▶ _WHAT NEEDS TO BE DONE_
Once the pictures have been removed, repeat the remainder of the records exactly.

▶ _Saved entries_
##########

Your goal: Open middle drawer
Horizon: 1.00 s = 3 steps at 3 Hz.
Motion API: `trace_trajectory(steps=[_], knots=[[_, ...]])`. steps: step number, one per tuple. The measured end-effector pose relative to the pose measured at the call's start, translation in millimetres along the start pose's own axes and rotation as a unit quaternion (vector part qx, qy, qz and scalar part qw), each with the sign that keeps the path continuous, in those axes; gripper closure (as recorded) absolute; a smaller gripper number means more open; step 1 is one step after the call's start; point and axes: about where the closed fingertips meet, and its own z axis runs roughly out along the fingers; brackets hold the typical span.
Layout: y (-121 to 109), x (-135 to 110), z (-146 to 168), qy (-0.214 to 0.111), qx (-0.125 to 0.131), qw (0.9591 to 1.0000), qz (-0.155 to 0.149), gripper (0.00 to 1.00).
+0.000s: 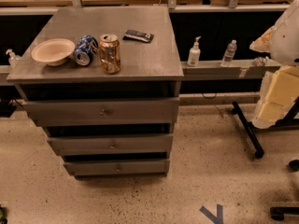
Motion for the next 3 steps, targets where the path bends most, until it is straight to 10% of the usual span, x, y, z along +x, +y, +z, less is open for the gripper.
trace_trajectory(steps=[1,2,3], knots=[[0.0,0.0,0.0,0.0,0.0,1.0,0.0,0.0],[11.2,-62.3,40.7,-0.071,-0.051,0.9945,-0.058,0.0],[58.1,-149.1,82.9,-0.148,-0.094,0.9796,-0.099,0.0]])
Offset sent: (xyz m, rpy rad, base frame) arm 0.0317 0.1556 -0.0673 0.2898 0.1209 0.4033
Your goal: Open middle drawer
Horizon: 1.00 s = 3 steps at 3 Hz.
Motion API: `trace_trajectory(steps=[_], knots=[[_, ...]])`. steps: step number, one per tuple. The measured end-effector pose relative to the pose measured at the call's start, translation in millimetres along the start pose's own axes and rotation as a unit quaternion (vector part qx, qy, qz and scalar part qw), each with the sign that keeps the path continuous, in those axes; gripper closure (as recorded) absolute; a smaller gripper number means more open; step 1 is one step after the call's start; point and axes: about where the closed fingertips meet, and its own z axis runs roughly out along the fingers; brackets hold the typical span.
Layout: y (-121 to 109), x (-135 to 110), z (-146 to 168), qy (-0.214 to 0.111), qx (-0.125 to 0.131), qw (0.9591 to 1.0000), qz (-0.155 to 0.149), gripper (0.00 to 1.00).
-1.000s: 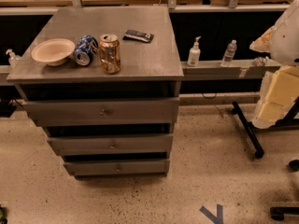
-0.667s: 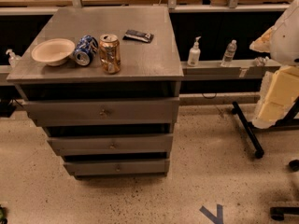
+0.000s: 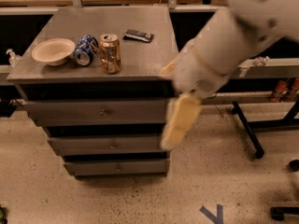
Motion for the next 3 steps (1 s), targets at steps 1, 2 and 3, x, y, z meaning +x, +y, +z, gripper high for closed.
trace_trajectory(steps=[1,2,3], knots=[[13.9,-20.0,42.1,-0.011,-0.012,0.9997,-0.017,0.0],[15.5,-23.0,37.5,-0.018,-0.004,0.9994,-0.029,0.0],[17.6,-22.1,80.4,-0.025,-0.025,0.9981,-0.051,0.0]])
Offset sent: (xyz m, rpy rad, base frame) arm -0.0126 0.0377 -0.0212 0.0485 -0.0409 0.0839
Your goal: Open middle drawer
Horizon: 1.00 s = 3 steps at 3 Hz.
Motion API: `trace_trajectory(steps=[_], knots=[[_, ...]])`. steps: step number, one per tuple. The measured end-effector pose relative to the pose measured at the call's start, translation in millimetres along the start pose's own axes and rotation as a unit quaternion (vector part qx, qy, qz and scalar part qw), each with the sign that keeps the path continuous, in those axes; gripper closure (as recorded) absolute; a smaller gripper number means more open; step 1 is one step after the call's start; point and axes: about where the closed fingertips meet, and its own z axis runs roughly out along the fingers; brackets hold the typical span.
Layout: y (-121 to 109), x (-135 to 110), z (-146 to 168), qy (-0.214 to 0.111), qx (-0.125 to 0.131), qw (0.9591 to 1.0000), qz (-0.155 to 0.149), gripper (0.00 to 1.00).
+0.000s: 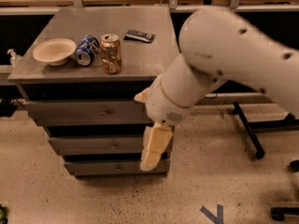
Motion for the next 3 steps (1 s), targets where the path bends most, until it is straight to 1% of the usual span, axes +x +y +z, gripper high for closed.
trace_trajectory(steps=[1,2,3], knots=[[8.7,18.2,96.7,-0.018,-0.028,0.9987,-0.039,0.0],[-11.8,23.8,154.2,-0.081,-0.009,0.995,-0.059,0.0],[-16.6,32.6,180.6,-0.099,-0.015,0.9931,-0.06,0.0]])
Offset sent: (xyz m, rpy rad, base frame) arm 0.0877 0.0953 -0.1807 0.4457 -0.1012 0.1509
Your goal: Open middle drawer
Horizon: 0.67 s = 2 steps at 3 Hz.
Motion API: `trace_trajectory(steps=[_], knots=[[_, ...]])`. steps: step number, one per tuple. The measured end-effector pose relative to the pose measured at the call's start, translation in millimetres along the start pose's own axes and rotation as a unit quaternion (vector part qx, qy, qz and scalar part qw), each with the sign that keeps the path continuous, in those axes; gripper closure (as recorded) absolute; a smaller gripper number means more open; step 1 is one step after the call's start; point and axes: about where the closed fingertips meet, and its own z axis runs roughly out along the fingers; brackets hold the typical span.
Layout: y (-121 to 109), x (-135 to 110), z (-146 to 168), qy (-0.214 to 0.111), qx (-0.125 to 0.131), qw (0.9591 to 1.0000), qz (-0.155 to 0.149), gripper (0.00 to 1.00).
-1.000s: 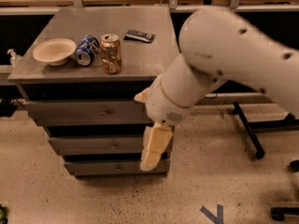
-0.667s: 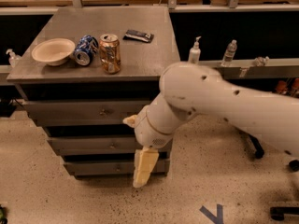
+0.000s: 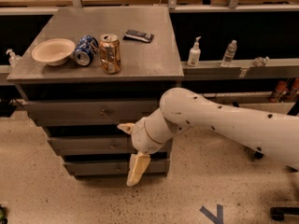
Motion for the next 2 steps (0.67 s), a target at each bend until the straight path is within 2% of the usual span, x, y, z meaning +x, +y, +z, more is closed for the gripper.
trace_trajectory(steps=[1,2], knots=[[-3.6,1.1,4.6,0.005,-0.007,1.0,0.001,0.0],[-20.8,72.3,48.6,0.026,0.023,0.9994,-0.008,0.0]])
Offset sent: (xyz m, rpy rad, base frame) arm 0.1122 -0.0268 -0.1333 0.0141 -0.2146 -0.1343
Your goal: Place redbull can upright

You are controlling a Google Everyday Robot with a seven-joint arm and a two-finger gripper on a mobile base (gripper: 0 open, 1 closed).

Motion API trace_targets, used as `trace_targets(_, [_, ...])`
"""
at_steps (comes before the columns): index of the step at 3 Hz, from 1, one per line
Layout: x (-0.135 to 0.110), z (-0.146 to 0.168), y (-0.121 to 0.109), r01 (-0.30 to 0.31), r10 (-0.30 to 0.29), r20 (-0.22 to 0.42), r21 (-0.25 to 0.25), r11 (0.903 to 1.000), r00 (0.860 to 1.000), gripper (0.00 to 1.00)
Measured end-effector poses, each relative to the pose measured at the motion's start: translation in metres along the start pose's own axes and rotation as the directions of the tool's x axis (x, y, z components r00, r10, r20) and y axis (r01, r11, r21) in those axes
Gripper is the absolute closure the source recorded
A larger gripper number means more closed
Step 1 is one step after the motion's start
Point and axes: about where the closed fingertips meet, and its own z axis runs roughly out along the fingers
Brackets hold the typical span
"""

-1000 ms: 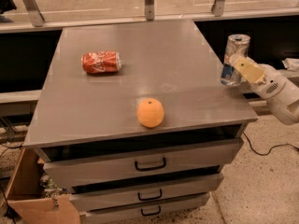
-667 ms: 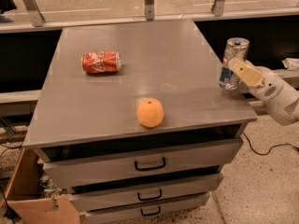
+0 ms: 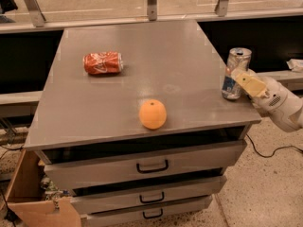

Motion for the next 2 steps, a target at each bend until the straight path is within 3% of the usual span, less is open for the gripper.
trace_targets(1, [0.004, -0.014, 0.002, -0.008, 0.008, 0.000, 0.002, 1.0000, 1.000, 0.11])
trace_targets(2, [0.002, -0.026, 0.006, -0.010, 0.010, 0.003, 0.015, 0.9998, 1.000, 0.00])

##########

▶ _TASK SOLUTION_
Your goal: Open middle drawer
Horizon: 1.00 s = 3 steps at 3 Hz.
Motion API: `trace_trajectory(steps=[_], knots=[[_, ...]])`. steps: step number, one per tuple. The measured end-effector pose relative to the pose measured at the call's start, translation in millimetres along the start pose's own axes and rotation as a unit quaternion (vector part qx, qy, qz and scalar part qw), each with the sign that keeps the path continuous, in those axes; gripper closure (as recorded) absolute; a smaller gripper number means more open; step 1 is one step after the call's start; point and axes: about where the closed fingertips meet, and its own z axis runs roughly out along the fingers; brackets hold the typical span.
Layout: y (-121 to 109), x (-135 to 110), z (-146 to 168), qy (-0.214 to 0.111), qx (-0.125 to 0.131), qw (0.9591 to 1.0000), qz (-0.155 to 0.149), gripper (0.00 to 1.00).
+0.000s: 
Motion for the next 3 steps, targets where the path bends most, until it is straight to 10% of the usual span, x, y, z along +x, +y, +z, less is open for the gripper.
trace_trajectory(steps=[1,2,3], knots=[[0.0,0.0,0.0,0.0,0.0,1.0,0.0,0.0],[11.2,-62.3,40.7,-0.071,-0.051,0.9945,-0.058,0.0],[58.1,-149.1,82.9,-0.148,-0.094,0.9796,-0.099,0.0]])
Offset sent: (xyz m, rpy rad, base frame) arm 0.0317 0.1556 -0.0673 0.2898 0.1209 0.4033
Your goal: Open middle drawer
Horizon: 1.00 s = 3 steps at 3 Hz.
Motion API: `trace_trajectory(steps=[_], knots=[[_, ...]])`. steps: step number, one per tuple. The measured end-effector pose relative to the pose measured at the call's start, translation in millimetres along the start pose's own axes and rotation as a unit quaternion (vector part qx, qy, qz and scalar part qw), each with the sign that keeps the path continuous, in those axes; gripper closure (as recorded) absolute; a smaller gripper number means more open; step 1 is one step after the call's start; point and axes: about where the closed fingertips meet, and its own z axis runs roughly out along the fingers; brackets hold the typical span.
Layout: y (-121 to 109), x (-135 to 110), z (-146 to 168), qy (-0.214 to 0.111), qx (-0.125 to 0.131), qw (0.9591 to 1.0000), qz (-0.155 to 0.149), gripper (0.00 to 1.00).
-1.000s: 
-0.667s: 
+0.000s: 
Motion for the next 3 steps (1 s), targets at steps 1, 2 and 3, x, y, z meaning +x, +y, +z, gripper high for closed.
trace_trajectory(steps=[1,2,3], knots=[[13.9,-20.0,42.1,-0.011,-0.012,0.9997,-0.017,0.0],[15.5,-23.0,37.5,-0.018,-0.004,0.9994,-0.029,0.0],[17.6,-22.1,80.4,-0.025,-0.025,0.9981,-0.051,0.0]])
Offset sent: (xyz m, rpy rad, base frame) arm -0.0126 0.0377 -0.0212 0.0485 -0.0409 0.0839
Your goal: Open middle drawer
Horizon: 1.00 s = 3 steps at 3 Hz.
Motion API: `trace_trajectory(steps=[_], knots=[[_, ...]])`. steps: step number, one per tuple. The measured end-effector pose relative to the pose measured at the call's start, translation in millimetres along the start pose's own axes and rotation as a unit quaternion (vector part qx, qy, qz and scalar part qw), each with the sign that keeps the path continuous, in those axes; gripper closure (as recorded) absolute; a smaller gripper number means more open; step 1 is one step after the call's start; point and axes: about where the closed fingertips meet, and its own z axis runs roughly out along the fingers; brackets hold the typical span.
Layout: y (-121 to 109), x (-135 to 110), z (-146 to 168), qy (-0.214 to 0.111), qx (-0.125 to 0.131), qw (0.9591 to 1.0000), qz (-0.155 to 0.149), gripper (0.00 to 1.00).
+0.000s: 
Motion for the next 3 steps (1 s), targets where the path bends most, until it is straight to 1% of the usual span, axes +x +y +z, gripper high for closed.
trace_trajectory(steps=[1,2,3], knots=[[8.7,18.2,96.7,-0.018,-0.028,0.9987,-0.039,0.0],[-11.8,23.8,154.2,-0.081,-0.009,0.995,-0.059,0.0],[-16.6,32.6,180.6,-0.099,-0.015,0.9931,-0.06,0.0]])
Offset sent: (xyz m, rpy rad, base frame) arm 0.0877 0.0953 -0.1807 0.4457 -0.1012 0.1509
Your goal: Open middle drawer
Horizon: 0.67 s = 2 steps at 3 Hz.
Motion API: `trace_trajectory(steps=[_], knots=[[_, ...]])`. steps: step number, one per tuple. The measured end-effector pose relative to the pose measured at the call's start, translation in millimetres along the start pose's own axes and rotation as a unit quaternion (vector part qx, qy, qz and scalar part qw), each with the sign that keeps the path continuous, in those axes; gripper closure (as recorded) absolute; a smaller gripper number means more open; step 1 is one step after the call's start; point and axes: about where the closed fingertips meet, and its own z axis runs roughly out along the fingers; brackets hold the typical span.
Layout: y (-121 to 109), x (-135 to 110), z (-146 to 168), qy (-0.214 to 0.111), qx (-0.125 to 0.131), qw (0.9591 to 1.0000), qz (-0.155 to 0.149), gripper (0.00 to 1.00).
-1.000s: 
-0.667s: 
+0.000s: 
Motion for the next 2 steps (0.67 s), a target at each bend until the straight path is within 2% of the usual span, x, y, z meaning +x, +y, +z, more is closed for the gripper.
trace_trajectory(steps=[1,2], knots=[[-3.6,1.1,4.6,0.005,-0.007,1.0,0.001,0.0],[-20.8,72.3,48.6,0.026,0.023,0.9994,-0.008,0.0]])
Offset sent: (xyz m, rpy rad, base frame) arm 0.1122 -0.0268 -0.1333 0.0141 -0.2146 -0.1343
Your goal: Place redbull can upright

You are controlling a Google Everyday Robot with a seven-joint arm and a two-finger gripper on a mobile base (gripper: 0 open, 1 closed).

Motion API trace_targets, used as `trace_targets(_, [_, ...])`
"""
at_steps (comes before the columns): index of the step at 3 Hz, from 1, one per line
Layout: x (-0.135 to 0.110), z (-0.146 to 0.168), y (-0.121 to 0.109), r01 (-0.30 to 0.31), r10 (-0.30 to 0.29), r20 (-0.22 to 0.42), r21 (-0.25 to 0.25), r11 (0.903 to 1.000), r00 (0.860 to 1.000), gripper (0.00 to 1.00)
Measured end-effector poses, each relative to the pose measured at the motion's start: translation in metres along the start pose's own axes and rotation as the directions of the tool's x axis (x, y, z components r00, r10, r20) and y axis (r01, r11, r21) in those axes
Gripper is the absolute closure the source recorded
A larger gripper number means more closed
Step 1 is one step after the motion's start
Point and axes: about where the closed fingertips meet, and its own z axis runs roughly out along the fingers
Brackets hold the typical span
"""

-1000 ms: 
-667 ms: 
+0 ms: 

Motion for the next 2 steps, a target at each bend until the straight path is within 3% of the usual span, less is open for the gripper.
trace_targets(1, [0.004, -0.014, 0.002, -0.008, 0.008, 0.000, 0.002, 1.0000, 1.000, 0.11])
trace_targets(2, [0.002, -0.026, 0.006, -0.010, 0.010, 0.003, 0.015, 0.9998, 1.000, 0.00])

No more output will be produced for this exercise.